Nonlinear optics above the power threshold for relativistic self-focusing

Due to recent advances in laser technology, there is much current interest in the nonlinear optical interactions of high-intensity and ultrashort duration laser pulses with plasmas. In these interactions, electrons are accelerated by plasma waves, which are driven by the displacement of plasma electrons by the longitudinal ponderomotive force of the laser light. Due to their greater mass, the ions remain stationary during an electron oscillation period, providing an electrostatic restoring force. The oscillating electrons thus create regions of net positive and negative charge. This forms an electrostatic wakefield that propagates with the laser pulse at nearly the speed of light, which can trap and accelerate electrons. It is shown that the field gradient of a plasma wave exceeds that of an RF linac by four orders of magnitude and accelerates a picosecond bunch of electrons in a low-emittance beam. We also demonstrate electron acceleration over distances exceeding the Rayleigh range, which currently limits the acceleration length of laser-plasma accelerators. At high-laser power, the index of refraction of a Gaussian beam in a plasma varies significantly with the radius. Under these conditions, the plasma acts like a positive lens and focuses the beam (relativistic self-focusing).
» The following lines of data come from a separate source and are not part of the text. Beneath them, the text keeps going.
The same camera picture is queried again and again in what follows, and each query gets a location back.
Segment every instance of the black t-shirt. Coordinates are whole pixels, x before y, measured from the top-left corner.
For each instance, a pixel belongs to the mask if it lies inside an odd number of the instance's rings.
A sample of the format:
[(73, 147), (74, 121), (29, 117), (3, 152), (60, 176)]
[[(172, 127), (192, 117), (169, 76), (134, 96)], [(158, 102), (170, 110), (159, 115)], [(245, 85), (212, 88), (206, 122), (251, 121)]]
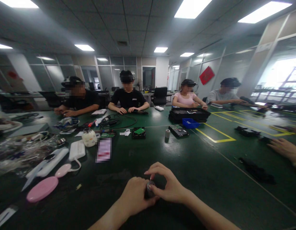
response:
[(111, 102), (117, 105), (120, 101), (122, 108), (141, 107), (145, 102), (145, 98), (140, 91), (134, 89), (132, 92), (127, 93), (123, 88), (115, 91), (112, 96)]
[(71, 96), (63, 105), (69, 108), (75, 108), (76, 110), (85, 109), (93, 104), (99, 105), (98, 93), (87, 89), (85, 91), (86, 94), (84, 99)]

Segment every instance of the pink t-shirt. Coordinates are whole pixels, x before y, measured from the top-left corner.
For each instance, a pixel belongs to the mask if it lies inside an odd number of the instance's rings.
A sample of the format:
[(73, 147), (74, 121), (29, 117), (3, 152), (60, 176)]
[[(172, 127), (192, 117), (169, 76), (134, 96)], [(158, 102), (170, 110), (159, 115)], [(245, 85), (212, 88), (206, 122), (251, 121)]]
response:
[(177, 97), (177, 102), (178, 103), (185, 104), (185, 105), (191, 105), (191, 104), (194, 103), (194, 98), (196, 97), (196, 94), (190, 93), (189, 94), (190, 97), (188, 99), (183, 98), (181, 93), (176, 93), (174, 95), (174, 97), (175, 96)]

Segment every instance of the hand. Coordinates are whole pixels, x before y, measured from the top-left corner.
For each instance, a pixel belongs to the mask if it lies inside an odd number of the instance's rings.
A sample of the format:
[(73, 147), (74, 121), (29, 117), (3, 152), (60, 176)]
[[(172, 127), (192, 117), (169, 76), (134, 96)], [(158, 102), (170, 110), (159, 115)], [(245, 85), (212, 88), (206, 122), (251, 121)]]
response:
[(144, 199), (146, 185), (148, 182), (149, 180), (145, 180), (140, 177), (131, 178), (128, 181), (121, 197), (118, 199), (117, 203), (119, 204), (121, 210), (127, 212), (129, 217), (150, 206), (153, 206), (159, 199), (158, 196), (149, 200)]
[(120, 113), (121, 115), (124, 114), (124, 113), (127, 113), (127, 111), (124, 108), (119, 108), (117, 110), (117, 112)]
[(235, 104), (243, 104), (243, 103), (248, 103), (247, 101), (241, 100), (241, 99), (232, 99), (231, 103)]
[(131, 107), (131, 108), (128, 109), (128, 112), (133, 112), (134, 110), (140, 111), (141, 109), (140, 108), (136, 108), (136, 107)]
[(196, 108), (197, 106), (199, 106), (199, 104), (197, 102), (195, 102), (190, 105), (190, 108)]
[(154, 185), (150, 185), (150, 189), (154, 194), (166, 201), (183, 203), (188, 190), (180, 184), (172, 171), (157, 162), (151, 165), (149, 170), (144, 174), (151, 175), (150, 179), (153, 180), (156, 173), (163, 175), (166, 178), (167, 183), (164, 190), (161, 190)]
[(202, 109), (208, 110), (208, 106), (205, 104), (205, 105), (202, 106)]
[(79, 115), (78, 111), (73, 111), (73, 110), (65, 110), (63, 114), (64, 114), (64, 117), (76, 117)]
[(296, 145), (293, 145), (291, 142), (280, 138), (279, 140), (273, 139), (267, 145), (280, 155), (289, 158), (293, 163), (296, 162)]
[(55, 108), (54, 109), (54, 113), (57, 114), (57, 115), (60, 115), (62, 114), (63, 110), (59, 109), (59, 108)]

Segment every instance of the blue container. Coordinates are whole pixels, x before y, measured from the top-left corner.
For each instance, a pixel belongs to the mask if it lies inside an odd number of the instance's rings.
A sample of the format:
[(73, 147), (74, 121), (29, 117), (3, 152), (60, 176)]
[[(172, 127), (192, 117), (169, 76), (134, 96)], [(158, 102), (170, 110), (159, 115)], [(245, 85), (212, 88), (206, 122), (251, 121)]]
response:
[(197, 128), (200, 123), (195, 122), (192, 118), (183, 118), (182, 124), (185, 128)]

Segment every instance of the white cable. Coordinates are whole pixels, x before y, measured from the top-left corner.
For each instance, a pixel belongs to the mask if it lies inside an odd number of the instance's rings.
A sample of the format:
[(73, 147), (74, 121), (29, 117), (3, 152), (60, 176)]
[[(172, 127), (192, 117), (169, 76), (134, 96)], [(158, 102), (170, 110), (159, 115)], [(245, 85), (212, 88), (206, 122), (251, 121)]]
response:
[(75, 172), (75, 171), (78, 171), (81, 168), (81, 163), (78, 161), (78, 159), (75, 159), (75, 161), (78, 163), (79, 168), (77, 168), (77, 169), (69, 169), (68, 172)]
When this effect balances diffraction, relativistic self-guiding occurs, which is found to increase the laser propagation distance, decrease the electron beam divergence, and increase the energy of the accelerated electrons. Due to the enormous pressure exerted radially by the self-focused laser pulse on the plasma, a hollow density cavity is observed to form in the wake of the laser pulse along the laser axis. This density channel is shown to act as a waveguide, capable of guiding a second collinear intense laser pulse well beyond the Rayleigh range. These results are relevant not only to nonlinear optics and compact ultrahigh-gradient electron accelerators, but to astrophysics, the fas- -ignitor concept for inertial confinement thermonuclear fusion, advanced high-resolution medical X-ray sources, and ultrafast science.